Berlin. .

Während die CDU sich auf die frischgebackene erste Ministerin mit Migrationshintergrund stürzte, hat sich die SPD in Berlin getroffen - um über Migrationspolitik zu debattieren. Konkrete Ergebnisse gab es wenig, viel häufiger zu hören waren Durchhalteparolen.

Aygül Özkan und damit die Tatsache, dass die Christ- und nicht die Sozialdemokraten die bundesweit erste Ministerin mit Migrationshintergrund berufen haben, machte die SPD am Montag zur Nebensache. Beim „Treffpunkt Integration“ suchte die Partei vor allem nach ihrer eigenen Ausrichtung für die nächsten Jahre. Ob nach einer neuen – darüber wirkte sie uneins.

SPD verliert unter den Migranten an Zustimmung

„Die SPD entdeckt die Integrationspolitik nicht neu“, versicherte der Regierende Bürgermeister von Berlin und stellvertretende Parteivorsitzende Klaus Wowereit. Nein, sie befinde sich vielmehr in Kontinuität. Minuten später widersprach ihm Parteifreund Kenan Kolat, zugleich Bundesvorsitzender der Türkischen Gemeinde in Deutschland: „Die SPD hat sich in den letzten Jahren in der Öffentlichkeit von dem Thema zurückgezogen“, behauptete er.

Ausländerwahlrecht, doppelte Staatsangehörigkeit – tatsächlich waren es vor allem diese lange bestehenden Forderungen, die die SPD in der Vergangenheit wiederholte. Und dass ihre Vorherrschaft bei Wählern mit Migrationshintergrund – oder „Migrationsvordergrund“, wie Kolat bevorzugt sagt – bröckelte, lässt sich in Zahlen ausdrücken: Noch etwas mehr als die Hälfte von ihnen stimmte bei der Bundestagswahl 2009 für die SPD. Einst erreichte die Partei Werte von 70 Prozent.

Sarrazins Entgleisungen werfen die Partei zurück

Einen Grund für diesen Verlust machten zwei Vertreterinnen der „Deukischen Generation“ mit einem bloßen Namen deutlich, den Wowereit mit der Rede von „Provokationen“ lediglich gestreift hatte: Thilo Sarrazin.

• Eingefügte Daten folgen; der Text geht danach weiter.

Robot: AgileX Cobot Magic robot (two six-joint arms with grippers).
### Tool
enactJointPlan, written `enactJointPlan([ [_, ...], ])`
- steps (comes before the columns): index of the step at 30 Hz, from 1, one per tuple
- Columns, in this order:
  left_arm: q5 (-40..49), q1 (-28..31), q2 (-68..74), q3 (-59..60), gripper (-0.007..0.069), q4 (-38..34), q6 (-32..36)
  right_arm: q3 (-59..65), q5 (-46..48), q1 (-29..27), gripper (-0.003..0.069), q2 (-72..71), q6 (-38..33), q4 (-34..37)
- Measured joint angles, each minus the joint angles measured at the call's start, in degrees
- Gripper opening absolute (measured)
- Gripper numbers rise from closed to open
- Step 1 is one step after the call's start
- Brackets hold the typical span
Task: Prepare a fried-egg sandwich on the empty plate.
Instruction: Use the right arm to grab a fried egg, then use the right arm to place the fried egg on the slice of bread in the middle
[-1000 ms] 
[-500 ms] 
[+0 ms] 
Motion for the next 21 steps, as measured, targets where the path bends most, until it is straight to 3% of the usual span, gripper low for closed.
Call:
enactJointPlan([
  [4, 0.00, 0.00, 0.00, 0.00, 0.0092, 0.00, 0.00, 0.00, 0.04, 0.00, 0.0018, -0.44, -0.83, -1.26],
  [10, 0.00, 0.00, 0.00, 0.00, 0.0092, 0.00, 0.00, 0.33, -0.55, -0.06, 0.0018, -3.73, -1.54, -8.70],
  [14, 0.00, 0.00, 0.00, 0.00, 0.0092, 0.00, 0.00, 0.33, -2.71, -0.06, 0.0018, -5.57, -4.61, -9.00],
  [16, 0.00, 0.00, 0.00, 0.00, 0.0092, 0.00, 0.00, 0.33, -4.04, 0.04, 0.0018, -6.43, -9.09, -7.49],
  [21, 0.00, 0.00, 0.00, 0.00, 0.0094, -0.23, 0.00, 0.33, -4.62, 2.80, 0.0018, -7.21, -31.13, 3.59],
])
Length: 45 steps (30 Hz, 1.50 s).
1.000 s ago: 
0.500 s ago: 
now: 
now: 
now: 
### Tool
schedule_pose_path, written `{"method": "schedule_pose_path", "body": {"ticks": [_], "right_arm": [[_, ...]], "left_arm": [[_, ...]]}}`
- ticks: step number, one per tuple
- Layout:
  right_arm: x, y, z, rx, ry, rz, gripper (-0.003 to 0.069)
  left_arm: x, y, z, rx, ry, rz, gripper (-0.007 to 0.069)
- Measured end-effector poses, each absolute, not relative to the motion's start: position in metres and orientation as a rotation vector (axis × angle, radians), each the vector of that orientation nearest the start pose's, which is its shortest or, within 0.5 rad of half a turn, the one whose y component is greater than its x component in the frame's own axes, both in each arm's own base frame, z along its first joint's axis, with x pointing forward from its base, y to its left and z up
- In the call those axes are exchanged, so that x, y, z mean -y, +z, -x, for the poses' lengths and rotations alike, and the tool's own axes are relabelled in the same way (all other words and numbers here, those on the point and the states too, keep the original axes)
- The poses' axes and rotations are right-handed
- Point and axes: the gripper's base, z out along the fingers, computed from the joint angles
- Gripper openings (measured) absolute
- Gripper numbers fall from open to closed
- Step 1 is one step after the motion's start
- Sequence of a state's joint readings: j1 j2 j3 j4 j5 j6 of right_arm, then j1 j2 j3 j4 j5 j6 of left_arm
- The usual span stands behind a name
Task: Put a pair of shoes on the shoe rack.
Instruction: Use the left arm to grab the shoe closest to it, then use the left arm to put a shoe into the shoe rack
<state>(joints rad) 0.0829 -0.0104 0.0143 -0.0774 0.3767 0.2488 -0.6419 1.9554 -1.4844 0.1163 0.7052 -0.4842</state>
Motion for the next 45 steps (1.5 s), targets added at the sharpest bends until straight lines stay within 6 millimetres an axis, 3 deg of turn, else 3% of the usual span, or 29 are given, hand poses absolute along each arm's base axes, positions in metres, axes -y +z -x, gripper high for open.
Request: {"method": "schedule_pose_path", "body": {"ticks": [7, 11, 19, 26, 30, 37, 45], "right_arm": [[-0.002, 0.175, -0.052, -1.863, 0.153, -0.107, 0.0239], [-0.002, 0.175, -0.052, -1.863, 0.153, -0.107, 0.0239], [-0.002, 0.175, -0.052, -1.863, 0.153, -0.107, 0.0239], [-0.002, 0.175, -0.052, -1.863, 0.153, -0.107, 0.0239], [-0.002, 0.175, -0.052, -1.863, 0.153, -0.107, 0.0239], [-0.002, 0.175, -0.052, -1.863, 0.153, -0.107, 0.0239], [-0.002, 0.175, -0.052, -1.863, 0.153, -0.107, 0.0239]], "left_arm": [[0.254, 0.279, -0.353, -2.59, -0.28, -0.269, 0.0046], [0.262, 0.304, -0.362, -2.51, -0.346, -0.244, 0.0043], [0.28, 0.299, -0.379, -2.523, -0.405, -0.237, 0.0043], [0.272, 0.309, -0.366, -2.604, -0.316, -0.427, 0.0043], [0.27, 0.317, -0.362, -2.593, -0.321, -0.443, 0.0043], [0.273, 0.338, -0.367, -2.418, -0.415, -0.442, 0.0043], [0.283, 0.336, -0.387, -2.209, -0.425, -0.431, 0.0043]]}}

Die teils nicht zitierfähigen Bemerkungen des SPD-Mannes, etwa über „Kopftuchmädchen“, könne man nicht als Provokation abtun, meinten die Jugendlichen. „Die waren nach allen Kriterien rassistisch“, befand auch der freie Journalist und Migrationsforscher Mark Terkessidis, der in einer kleinen Gesprächsrunde von Wissenschaftlern der Mann für die klarsten und konstruktivsten Beiträge war.

„Die Sprachstandsfeststellung im Alter von vier Jahren folgt einer Defizitorientierung, die wir eigentlich loswerden wollen“, kritisierte Terkessidis. „Warum machen wir nicht auch einen Test in der Muttersprache, um zu gucken: Was kann er oder sie?“ Um Sprachförderung schon im Kindergarten gewährleisten zu können, müsse erst die Einrichtung – und dabei zu vorderst die Ausbildung des Kindergärtners – reformiert werden. Der Journalist mit griechischen Wurzeln sprach sich zudem für Migrantenquoten in allen wichtigen Institutionen aus – ausdrücklich auch den Parteien. Immerhin: Wowereit, für dessen SPD diese Diskussion nicht neu ist, nickte bei diesen Worten.

Debatte um Aygül Özkan nur Nebenschauplatz

Als er in einer Pause doch noch auf Aygül Özkan angesprochen wurde, unterstellte er den Christdemokraten abseits der großen Lautsprecher Symbolpolitik. „Die CDU bekennt sich ja gar nicht zu ihren Inhalten“, spielte Wowereit auf die noch frische Kruzifix-Debatte an. Özkan hatte in einem Interview mit dem Magazin Focus die Meinung vertreten, christliche Symbole gehörten nicht an staatliche Schulen. Davon hatte sich der niedersächsische Ministerpräsident Christian Wulff prompt distanziert.

Anschließend blickte die SPD aber schon wieder auf sich. Der erste „Treffpunkt Integration“ soll nur der Auftakt zu einer Gesprächsreihe mit Experten und Bürgern gewesen sein. „In zwei Jahren soll sie zu einer Positionierung führen“, verriet Wowereit. Ob auch zu einer Neupositionierung, wird sich spätestens dann zeigen.